# Problem to work on
What lines below include the word "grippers"? Copy each one.

# Supplied material
● ● ● ●
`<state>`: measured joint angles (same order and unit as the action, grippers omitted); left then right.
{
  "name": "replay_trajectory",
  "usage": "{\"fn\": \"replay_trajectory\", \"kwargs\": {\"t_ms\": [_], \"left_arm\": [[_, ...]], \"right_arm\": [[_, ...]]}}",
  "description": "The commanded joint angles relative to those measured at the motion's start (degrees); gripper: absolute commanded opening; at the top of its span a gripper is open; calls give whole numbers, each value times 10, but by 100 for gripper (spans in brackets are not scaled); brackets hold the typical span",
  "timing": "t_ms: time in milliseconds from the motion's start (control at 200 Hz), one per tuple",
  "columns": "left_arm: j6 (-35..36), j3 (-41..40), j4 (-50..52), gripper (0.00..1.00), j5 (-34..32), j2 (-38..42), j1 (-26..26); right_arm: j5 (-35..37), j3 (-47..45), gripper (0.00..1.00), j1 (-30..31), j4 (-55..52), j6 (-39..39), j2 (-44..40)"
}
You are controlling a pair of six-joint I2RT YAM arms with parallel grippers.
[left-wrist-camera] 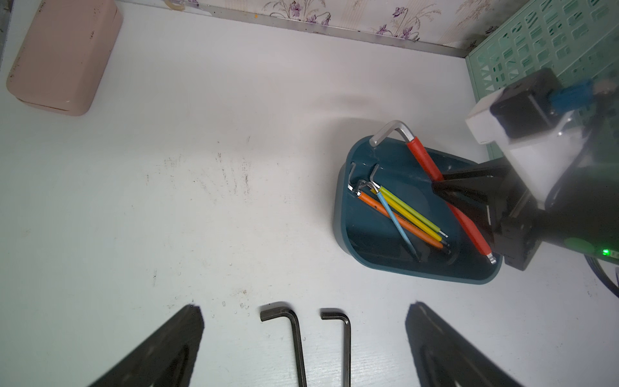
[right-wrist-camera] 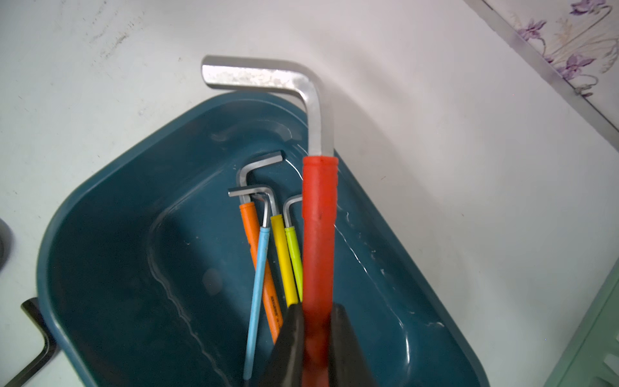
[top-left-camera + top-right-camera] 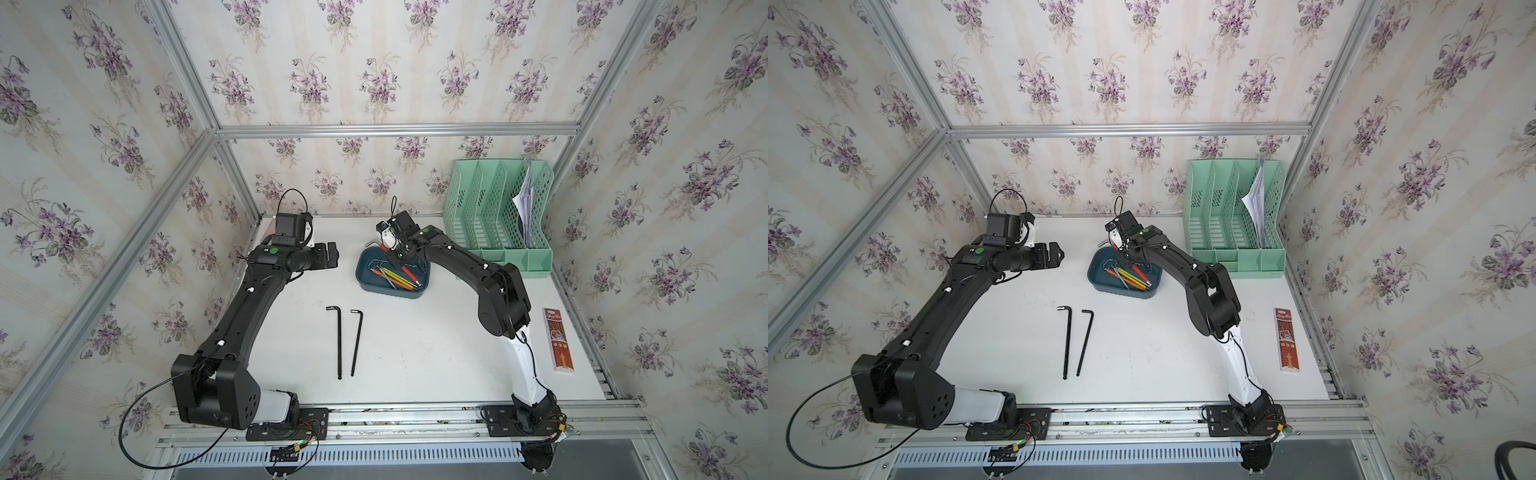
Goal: Put the hex key on the desktop into the storage box
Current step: Place the Allen key in the storage box.
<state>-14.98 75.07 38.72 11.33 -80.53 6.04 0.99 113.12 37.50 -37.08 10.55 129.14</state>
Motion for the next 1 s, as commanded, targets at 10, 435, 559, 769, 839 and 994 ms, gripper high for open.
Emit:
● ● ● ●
# Result of the task
`<state>`: measured joint angles (same order and unit as the action, grippers omitted); left then right.
You are controlling a pair of six-joint I2RT YAM arms with parallel grippers.

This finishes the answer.